0x03_4. Data increase noise enhancement robustness
Let's assign the causal model to the variables. For the treatment variable, we assigned a classifier functional causal model (FCM) with a random forest classifier. For the outcome variable, we assigned an additive noise model with random forest regression as the function and the empirical distribution of the noise. We assign empirical distributions to other variables since they have no parent nodes in the causal graph.
causal_model = gcm.StructuralCausalModel(causal_graph)
causal_model.set_causal_mechanism(treatment_var, gcm.ClassifierFCM(gcm.ml.create_random_forest_classifier()))
causal_model.set_causal_mechanism(outcome_var, gcm.AdditiveNoiseModel(gcm.ml.create_random_forest_regressor()))
for covariate in covariates:
causal_model.set_causal_mechanism(covariate, gcm.EmpiricalDistribution())
To fit the classifier FCM, we convert the processing column to string type.
df = df.astype({
treatment_var: str})
0x03_5. Fit a causal model from the data
gcm.fit(causal_model, df)
The output is as follows:
Fitting causal mechanism of node smcol: 100%|██████████| 18/18 [00:06<00:00, 2.68it/s]
Before computing CATE, we first divide households into equi-width bins of income percentiles. This allows us to examine the impact on different income groups.
import numpy as np
percentages = [0.0, 0.2, 0.4, 0.6, 0.8, 1.0]
bin_edges = [0]
bin_edges.extend(np.quantile(df.inc, percentages[1:]).tolist())
bin_edges[-1] += 1 # adding 1 to the last edge as last edge is excluded by np.digitize
groups = [f'{
percentages[i]*100:.0f}%-{
percentages[i+1]*100:.0f}%' for i in range(len(percentages)-1)]
group_index_to_group_label = dict(zip(range(1, len(bin_edges)+1), groups))
Now we can calculate CATE. To do this, we randomize the intervention on the treatment variable in the fitted causality plot, draw samples from the intervention distribution, observe groups by income group, and then calculate the treatment effect for each group.
np.random.seed(47)
def estimate_cate():
samples = gcm.interventional_samples(causal_model,
{
treatment_var: lambda x: np.random.choice(['0', '1'])},
observed_data=df)
eligible = samples[treatment_var] == '1'
ate = samples[eligible][outcome_var].mean() - samples[~eligible][outcome_var].mean()
result = dict(ate = ate)
group_indices = np.digitize(samples['inc'], bin_edges)

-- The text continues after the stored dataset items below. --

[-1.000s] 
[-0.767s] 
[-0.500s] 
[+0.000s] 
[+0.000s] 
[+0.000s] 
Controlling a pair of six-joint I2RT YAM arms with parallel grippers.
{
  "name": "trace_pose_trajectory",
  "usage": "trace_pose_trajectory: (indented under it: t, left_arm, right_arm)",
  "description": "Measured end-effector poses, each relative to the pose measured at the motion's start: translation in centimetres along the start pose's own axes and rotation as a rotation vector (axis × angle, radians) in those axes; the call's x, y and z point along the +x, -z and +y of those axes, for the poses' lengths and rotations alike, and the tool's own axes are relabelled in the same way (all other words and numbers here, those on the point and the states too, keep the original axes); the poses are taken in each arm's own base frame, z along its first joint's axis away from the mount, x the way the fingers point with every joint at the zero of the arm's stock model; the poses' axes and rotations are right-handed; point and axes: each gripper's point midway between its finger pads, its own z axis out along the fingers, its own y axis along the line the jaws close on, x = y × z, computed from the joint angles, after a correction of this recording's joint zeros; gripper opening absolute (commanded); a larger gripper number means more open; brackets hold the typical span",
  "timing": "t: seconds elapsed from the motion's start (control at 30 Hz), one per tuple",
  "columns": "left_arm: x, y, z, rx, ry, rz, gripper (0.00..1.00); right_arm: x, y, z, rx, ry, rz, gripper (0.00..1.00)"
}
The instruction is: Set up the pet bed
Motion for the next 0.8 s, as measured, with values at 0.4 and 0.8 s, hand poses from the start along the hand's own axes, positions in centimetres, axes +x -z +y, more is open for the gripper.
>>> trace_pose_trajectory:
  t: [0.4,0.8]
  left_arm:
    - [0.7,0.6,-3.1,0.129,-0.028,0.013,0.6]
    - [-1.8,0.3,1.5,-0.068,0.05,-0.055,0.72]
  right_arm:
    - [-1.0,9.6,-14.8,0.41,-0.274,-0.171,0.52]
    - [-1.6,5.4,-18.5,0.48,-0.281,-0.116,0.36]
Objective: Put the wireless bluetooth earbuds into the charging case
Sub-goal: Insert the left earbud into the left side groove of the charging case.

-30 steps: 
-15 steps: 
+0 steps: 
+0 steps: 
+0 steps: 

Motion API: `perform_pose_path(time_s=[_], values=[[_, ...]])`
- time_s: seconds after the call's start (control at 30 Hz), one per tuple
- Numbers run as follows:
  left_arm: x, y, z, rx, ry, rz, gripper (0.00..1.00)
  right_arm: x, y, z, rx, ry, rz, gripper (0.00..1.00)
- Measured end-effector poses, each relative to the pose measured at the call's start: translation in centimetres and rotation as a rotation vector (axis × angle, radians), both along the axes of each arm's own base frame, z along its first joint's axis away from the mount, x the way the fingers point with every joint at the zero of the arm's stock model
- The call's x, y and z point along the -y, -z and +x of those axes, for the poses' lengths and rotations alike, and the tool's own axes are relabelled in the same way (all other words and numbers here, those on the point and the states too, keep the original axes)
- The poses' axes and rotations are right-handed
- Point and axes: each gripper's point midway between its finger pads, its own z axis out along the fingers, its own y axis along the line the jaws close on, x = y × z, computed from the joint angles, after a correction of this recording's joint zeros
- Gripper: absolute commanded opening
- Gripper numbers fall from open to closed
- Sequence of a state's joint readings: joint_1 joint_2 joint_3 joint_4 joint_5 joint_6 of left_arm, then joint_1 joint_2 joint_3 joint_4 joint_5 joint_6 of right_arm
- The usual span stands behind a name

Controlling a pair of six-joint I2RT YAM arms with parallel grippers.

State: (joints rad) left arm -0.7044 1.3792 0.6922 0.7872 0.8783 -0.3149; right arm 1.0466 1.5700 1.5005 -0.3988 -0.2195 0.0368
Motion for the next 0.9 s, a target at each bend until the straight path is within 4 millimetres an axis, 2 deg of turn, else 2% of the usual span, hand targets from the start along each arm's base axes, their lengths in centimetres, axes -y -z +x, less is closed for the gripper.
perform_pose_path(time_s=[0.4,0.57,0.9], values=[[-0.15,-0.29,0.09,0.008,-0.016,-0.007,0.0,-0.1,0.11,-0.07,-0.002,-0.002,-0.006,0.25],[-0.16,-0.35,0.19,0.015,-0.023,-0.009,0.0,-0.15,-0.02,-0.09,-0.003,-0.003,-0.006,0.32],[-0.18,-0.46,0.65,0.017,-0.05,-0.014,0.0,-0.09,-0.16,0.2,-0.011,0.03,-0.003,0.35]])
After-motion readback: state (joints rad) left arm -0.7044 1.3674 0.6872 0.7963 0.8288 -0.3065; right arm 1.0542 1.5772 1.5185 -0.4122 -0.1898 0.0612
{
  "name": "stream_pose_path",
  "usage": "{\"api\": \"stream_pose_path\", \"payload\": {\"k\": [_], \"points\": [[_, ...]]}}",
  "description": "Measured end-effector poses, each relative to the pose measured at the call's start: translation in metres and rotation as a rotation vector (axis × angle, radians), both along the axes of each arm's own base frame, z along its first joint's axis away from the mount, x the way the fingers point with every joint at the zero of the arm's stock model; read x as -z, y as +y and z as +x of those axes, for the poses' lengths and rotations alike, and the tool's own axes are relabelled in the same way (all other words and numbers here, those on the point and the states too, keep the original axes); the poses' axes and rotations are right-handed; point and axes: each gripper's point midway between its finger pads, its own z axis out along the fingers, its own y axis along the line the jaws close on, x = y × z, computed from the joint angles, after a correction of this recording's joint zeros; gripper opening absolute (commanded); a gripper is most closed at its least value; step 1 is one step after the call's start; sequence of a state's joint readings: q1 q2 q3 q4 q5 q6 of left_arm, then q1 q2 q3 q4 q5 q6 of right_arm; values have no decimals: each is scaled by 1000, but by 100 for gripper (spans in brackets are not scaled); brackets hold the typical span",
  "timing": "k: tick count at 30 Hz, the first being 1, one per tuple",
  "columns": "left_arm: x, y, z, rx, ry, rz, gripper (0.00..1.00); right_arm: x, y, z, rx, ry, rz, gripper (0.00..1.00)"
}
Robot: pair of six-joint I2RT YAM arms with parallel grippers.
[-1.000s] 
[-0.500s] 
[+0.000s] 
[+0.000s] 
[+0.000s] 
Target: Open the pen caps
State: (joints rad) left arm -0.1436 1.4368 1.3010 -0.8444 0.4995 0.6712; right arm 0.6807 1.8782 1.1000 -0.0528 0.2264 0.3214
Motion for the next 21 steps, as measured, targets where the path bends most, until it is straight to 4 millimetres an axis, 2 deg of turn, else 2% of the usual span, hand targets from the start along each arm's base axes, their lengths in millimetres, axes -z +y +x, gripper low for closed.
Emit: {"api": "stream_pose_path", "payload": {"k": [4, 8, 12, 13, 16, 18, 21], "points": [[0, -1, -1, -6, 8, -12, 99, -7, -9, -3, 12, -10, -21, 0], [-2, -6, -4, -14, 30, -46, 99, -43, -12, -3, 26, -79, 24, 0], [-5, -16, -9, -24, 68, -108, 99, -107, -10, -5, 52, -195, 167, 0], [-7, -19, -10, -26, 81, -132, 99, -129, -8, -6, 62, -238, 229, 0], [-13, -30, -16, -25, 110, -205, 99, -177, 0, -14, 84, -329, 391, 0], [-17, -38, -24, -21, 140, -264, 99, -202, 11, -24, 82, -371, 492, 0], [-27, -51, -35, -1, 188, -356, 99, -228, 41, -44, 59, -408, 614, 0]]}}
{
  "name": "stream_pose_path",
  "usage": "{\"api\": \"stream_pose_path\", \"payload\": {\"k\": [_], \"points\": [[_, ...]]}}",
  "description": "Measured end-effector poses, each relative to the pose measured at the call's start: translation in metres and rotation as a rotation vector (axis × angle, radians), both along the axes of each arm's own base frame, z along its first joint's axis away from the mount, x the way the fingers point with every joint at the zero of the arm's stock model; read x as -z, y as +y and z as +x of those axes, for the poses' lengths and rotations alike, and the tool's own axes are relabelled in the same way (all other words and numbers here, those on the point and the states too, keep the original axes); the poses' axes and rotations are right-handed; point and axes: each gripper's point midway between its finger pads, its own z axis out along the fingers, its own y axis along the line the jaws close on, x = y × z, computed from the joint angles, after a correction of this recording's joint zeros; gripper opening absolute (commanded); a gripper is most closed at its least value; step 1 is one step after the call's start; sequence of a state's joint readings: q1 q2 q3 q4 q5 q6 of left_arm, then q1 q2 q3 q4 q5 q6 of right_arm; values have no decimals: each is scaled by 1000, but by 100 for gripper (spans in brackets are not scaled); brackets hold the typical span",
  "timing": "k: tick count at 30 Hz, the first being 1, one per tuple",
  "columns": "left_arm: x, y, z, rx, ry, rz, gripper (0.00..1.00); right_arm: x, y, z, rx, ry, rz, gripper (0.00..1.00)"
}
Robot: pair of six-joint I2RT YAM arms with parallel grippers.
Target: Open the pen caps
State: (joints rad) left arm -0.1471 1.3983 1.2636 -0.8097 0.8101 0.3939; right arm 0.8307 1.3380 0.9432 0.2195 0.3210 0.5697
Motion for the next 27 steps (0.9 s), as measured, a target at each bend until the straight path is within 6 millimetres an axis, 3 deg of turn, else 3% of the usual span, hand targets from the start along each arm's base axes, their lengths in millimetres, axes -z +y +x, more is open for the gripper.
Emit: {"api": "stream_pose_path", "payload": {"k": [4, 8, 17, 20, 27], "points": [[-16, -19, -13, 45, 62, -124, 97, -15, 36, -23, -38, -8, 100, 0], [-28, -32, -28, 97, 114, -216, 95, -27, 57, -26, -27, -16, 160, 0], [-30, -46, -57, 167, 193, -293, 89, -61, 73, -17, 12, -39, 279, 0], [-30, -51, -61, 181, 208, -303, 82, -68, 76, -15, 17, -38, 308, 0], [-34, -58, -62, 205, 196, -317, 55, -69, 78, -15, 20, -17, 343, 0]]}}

samples['group_index'] = group_indices
for group_index in group_index_to_group_label:
group_samples = samples[samples['group_index'] == group_index]
eligible_in_group = group_samples[treatment_var] == '1'
cate = group_samples[eligible_in_group][outcome_var].mean() - group_samples[~eligible_in_group][outcome_var].mean()
result[group_index_to_group_label[group_index]] = cate
return result
group_to_median, group_to_ci = gcm.confidence_intervals(estimate_cate, num_bootstrap_resamples=100)
print(group_to_median)
print(group_to_ci)
The output is as follows:
{
'ate': 6519.046476486404, '0%-20%': 3985.972442541254, '20%-40%': 3109.9999288096888, '40%-60%': 5731.625707624532, '60%-80%': 7605.467796966453, '80%-100%': 11995.55917989574}
{
'ate': array([4982.99412698, 8339.97497725]), '0%-20%': array([2630.16909916, 5676.94495668]), '20%-40%': array([1252.7312225 , 5215.15452742]), '40%-60%': array([3533.43542901, 8243.86661569]), '60%-80%': array([ 4726.56666574, 10603.23313684]), '80%-100%': array([ 4981.36999637, 19280.14639468])}
As indicated by the confidence intervals [4982.99, 8339.97]
, the average treatment effect of 401(k) eligibility on net financial assets is positive. Now, let's plot the CATEs for different income groups to get a clear picture.
fig = plt.figure(figsize=(8,4))
for x, group in enumerate(groups):
ci = group_to_ci[group]
plt.plot((x, x), (ci[0], ci[1]), 'ro-', color='orange')
ax = fig.axes[0]
ax.spines['right'].set_visible(False)
ax.spines['top'].set_visible(False)
plt.xticks(range(len(groups)), groups)
plt.xlabel('Income group')
plt.ylabel('ATE of 401(k) eligibility on net financial assets')
plt.show()
The effect is as follows:
the effect increases as a person moves from a lower-income group to a higher-income group. This result appears to be consistent with resource constraints across income groups.